▶ **TASK STATEMENT**: Beginning with the line that contains "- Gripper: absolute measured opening" and ending with the line that contains "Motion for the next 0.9", reproduce the lines of the entries below exactly, omitting pictures.

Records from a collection
--------

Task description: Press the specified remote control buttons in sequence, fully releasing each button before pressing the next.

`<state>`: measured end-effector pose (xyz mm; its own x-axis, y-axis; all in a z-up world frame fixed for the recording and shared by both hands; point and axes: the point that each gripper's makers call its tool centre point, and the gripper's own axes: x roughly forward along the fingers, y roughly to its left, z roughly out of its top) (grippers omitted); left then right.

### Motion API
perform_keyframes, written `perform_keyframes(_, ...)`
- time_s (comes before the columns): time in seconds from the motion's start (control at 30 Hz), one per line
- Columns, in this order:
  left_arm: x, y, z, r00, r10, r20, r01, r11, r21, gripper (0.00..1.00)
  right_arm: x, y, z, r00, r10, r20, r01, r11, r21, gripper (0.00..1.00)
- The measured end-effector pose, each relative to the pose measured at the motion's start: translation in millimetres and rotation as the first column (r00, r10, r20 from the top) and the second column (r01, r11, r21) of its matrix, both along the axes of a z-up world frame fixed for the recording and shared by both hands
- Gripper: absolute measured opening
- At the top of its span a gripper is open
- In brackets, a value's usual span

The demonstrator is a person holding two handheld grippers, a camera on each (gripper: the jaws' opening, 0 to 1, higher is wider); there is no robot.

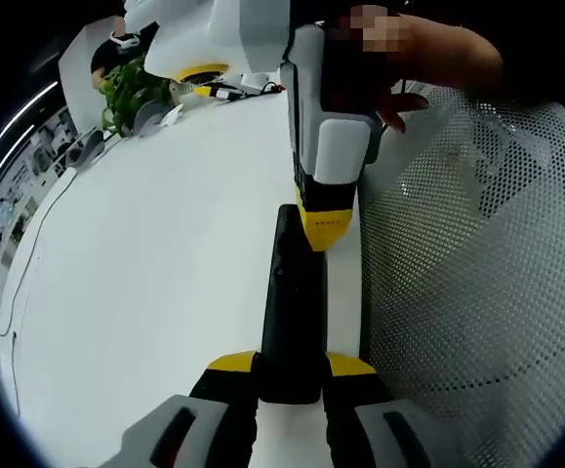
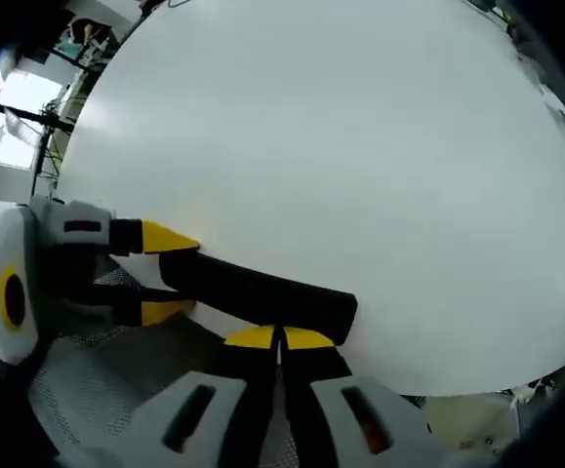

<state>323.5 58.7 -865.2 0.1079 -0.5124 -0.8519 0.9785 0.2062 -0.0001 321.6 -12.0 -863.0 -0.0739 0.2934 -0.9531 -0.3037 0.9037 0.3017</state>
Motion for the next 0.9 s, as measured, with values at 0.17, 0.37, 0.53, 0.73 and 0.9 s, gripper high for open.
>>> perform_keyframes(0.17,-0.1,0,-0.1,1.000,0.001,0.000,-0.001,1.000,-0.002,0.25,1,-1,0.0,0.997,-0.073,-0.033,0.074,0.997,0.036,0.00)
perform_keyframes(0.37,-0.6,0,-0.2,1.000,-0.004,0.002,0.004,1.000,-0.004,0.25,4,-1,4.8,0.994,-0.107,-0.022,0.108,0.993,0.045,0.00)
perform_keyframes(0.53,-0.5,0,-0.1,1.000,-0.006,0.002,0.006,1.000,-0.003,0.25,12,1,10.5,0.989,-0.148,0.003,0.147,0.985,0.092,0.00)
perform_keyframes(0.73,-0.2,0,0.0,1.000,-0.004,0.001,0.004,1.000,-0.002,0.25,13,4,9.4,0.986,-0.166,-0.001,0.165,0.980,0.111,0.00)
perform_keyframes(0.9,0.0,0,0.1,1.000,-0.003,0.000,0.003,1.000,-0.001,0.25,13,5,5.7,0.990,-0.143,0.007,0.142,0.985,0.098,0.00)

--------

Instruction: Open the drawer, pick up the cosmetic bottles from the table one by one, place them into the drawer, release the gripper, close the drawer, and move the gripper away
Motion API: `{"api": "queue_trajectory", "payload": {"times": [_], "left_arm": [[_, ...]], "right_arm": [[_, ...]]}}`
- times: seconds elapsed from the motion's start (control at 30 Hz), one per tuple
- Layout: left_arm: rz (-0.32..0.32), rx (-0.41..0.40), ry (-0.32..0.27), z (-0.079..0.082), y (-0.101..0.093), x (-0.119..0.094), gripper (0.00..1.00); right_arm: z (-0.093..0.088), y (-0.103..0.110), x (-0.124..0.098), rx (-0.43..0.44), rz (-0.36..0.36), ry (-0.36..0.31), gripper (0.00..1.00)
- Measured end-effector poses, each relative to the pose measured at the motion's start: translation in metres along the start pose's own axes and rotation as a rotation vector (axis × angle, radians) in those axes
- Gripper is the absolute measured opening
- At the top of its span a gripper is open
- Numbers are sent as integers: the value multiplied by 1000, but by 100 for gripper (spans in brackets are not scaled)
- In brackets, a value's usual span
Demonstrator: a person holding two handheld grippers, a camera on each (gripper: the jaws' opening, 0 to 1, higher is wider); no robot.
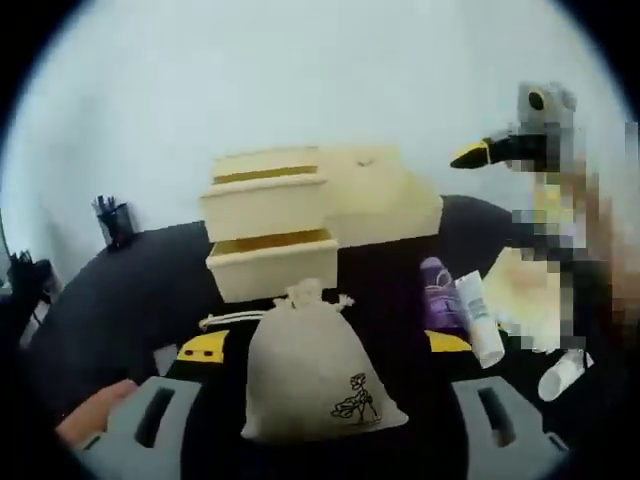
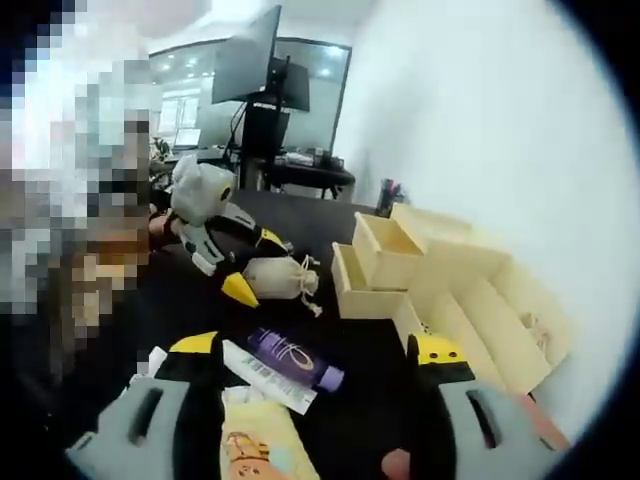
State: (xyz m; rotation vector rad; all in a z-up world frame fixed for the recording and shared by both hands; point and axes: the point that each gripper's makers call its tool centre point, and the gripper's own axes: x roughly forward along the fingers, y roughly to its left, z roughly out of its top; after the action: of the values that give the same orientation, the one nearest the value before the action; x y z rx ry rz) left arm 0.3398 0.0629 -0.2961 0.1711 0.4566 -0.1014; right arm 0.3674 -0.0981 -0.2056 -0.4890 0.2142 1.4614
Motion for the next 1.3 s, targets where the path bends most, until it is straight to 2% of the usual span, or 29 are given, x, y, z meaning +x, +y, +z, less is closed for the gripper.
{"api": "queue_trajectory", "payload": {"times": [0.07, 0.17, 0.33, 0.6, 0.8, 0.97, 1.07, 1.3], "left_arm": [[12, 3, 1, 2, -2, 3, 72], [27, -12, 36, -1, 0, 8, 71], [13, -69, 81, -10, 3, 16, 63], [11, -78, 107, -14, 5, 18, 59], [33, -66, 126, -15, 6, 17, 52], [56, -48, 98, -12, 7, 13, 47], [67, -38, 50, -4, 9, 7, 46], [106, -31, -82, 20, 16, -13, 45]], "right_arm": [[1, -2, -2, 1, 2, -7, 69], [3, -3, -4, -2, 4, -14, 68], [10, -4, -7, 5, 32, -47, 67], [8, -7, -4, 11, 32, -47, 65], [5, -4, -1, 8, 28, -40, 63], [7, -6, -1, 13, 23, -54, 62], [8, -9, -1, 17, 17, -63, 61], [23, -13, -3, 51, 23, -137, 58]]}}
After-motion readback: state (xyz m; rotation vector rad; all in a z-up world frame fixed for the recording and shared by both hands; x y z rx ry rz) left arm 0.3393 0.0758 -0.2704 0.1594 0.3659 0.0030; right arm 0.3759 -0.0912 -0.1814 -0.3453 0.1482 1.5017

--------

▶ **WRITTEN REPLY**:
- Gripper: absolute measured opening
- At the top of its span a gripper is open
- In brackets, a value's usual span

The demonstrator is a person holding two handheld grippers, a camera on each (gripper: the jaws' opening, 0 to 1, higher is wider); there is no robot.


<state>323.5 58.7 -865.2 0.1079 -0.5124 -0.8519 0.9785 0.2062 -0.0001 321.6 -12.0 -863.0 -0.0739 0.2934 -0.9531 -0.3037 0.9037 0.3017</state>
Motion for the next 0.9 s, as measured, with values at 0.17, 0.37, 0.53, 0.73 and 0.9 s, gripper high for open.

No more output will be produced.